## [Task prompt]
Take every line from the records below that includes the word "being".

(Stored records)

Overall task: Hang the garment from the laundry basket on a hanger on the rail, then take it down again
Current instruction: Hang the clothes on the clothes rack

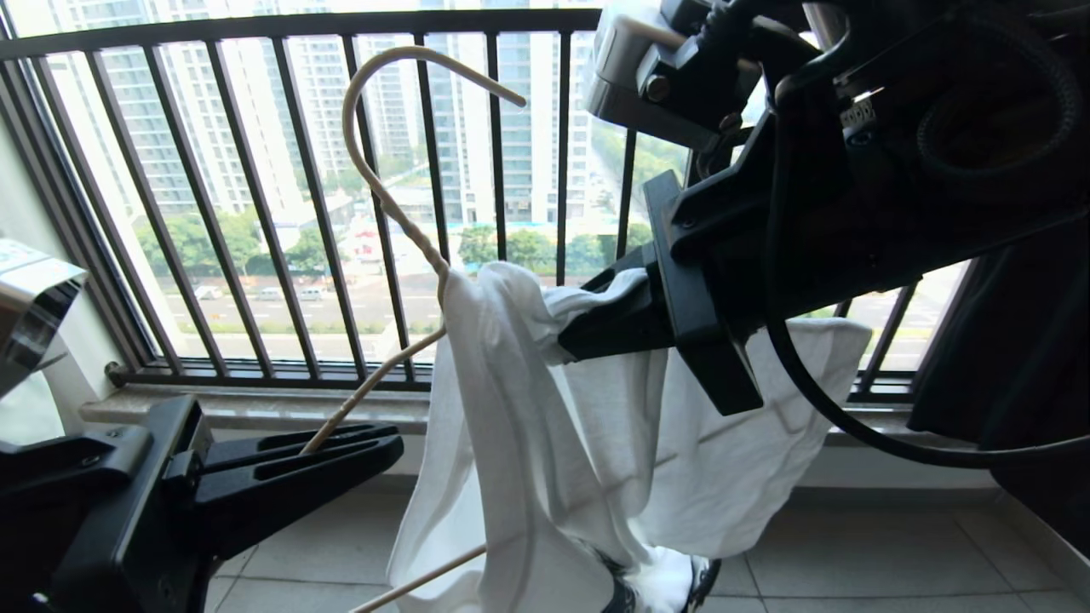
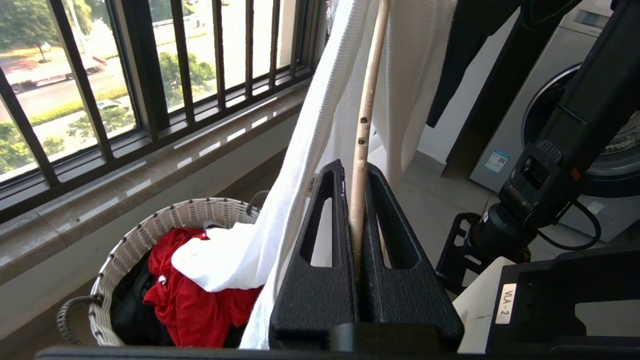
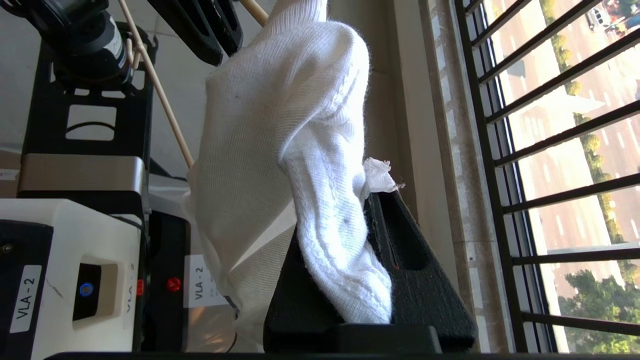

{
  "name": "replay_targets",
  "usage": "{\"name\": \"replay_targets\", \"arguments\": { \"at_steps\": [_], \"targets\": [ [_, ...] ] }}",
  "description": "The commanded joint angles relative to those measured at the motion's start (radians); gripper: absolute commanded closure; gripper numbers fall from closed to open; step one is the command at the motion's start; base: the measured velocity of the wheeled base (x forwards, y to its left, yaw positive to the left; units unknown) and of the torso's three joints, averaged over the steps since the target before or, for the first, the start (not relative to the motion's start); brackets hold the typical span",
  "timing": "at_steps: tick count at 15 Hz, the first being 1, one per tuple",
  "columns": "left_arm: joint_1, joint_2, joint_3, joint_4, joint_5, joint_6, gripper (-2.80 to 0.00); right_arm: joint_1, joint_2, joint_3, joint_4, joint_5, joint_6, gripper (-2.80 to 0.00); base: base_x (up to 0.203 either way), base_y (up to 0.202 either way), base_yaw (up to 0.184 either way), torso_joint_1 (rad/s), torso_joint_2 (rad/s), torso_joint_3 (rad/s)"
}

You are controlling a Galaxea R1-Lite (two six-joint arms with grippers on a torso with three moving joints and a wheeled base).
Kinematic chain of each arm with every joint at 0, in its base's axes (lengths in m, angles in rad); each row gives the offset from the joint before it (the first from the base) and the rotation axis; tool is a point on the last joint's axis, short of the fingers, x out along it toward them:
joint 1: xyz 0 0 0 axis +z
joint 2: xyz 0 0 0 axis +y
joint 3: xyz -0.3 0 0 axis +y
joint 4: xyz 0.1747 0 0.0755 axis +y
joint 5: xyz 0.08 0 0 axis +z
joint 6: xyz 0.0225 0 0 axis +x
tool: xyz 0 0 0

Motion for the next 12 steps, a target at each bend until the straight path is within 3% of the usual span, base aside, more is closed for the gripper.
{"name": "replay_targets", "arguments": {
  "at_steps": [1,9,11,12],
  "targets": [
    [0.001,-0.002,-0.003,0.0,0.0,0.0,0.0,0.0,-0.013,-0.001,0.002,0.003,-0.003,0.0,0.0,0.0,0.0,0.0,0.0,0.0],
    [0.026,-0.072,-0.044,0.01,0.0,0.001,0.0,-0.001,-0.041,0.005,0.053,-0.002,-0.003,0.0,0.0,0.0,0.0,0.0,0.0,0.0],
    [0.029,-0.097,-0.071,0.09,-0.001,0.004,0.0,-0.001,-0.047,0.006,0.053,-0.002,-0.003,0.0,0.0,0.0,0.0,0.0,0.0,0.0],
    [0.03,-0.099,-0.079,0.139,-0.001,0.026,-1.19,-0.001,-0.049,0.006,0.053,-0.002,-0.003,0.0,0.0,0.0,0.0,0.0,0.0,0.0]
  ]
}}
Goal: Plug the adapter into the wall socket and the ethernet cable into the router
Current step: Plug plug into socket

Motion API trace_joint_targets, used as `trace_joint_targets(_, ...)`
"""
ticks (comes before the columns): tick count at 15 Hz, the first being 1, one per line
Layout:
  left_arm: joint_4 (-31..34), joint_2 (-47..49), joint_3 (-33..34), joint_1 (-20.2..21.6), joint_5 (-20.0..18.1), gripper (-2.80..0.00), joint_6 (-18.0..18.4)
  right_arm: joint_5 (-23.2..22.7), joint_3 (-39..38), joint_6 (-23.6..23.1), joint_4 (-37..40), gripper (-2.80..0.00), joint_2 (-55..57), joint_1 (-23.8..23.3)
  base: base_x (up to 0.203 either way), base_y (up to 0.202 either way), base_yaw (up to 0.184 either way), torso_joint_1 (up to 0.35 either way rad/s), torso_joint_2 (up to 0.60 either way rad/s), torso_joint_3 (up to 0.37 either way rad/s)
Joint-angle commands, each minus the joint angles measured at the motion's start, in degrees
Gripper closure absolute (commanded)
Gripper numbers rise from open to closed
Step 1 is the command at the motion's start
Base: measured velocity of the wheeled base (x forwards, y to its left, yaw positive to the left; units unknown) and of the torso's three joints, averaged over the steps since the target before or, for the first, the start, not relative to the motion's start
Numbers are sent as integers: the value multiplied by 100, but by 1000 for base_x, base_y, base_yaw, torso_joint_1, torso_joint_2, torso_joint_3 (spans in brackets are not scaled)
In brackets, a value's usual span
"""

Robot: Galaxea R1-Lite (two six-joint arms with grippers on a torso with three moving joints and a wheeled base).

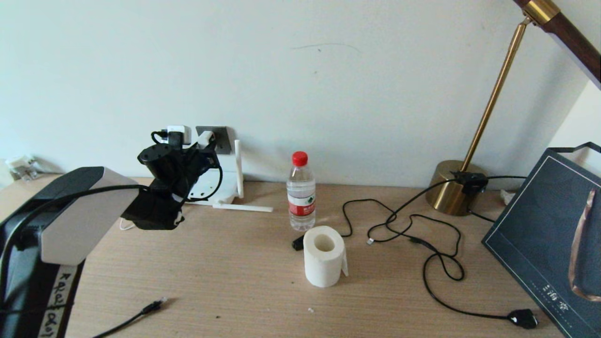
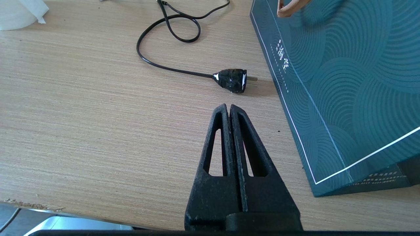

## [Response below]
  "timing": "at_steps: tick count at 15 Hz, the first being 1, one per tuple",
ticks (comes before the columns): tick count at 15 Hz, the first being 1, one per line

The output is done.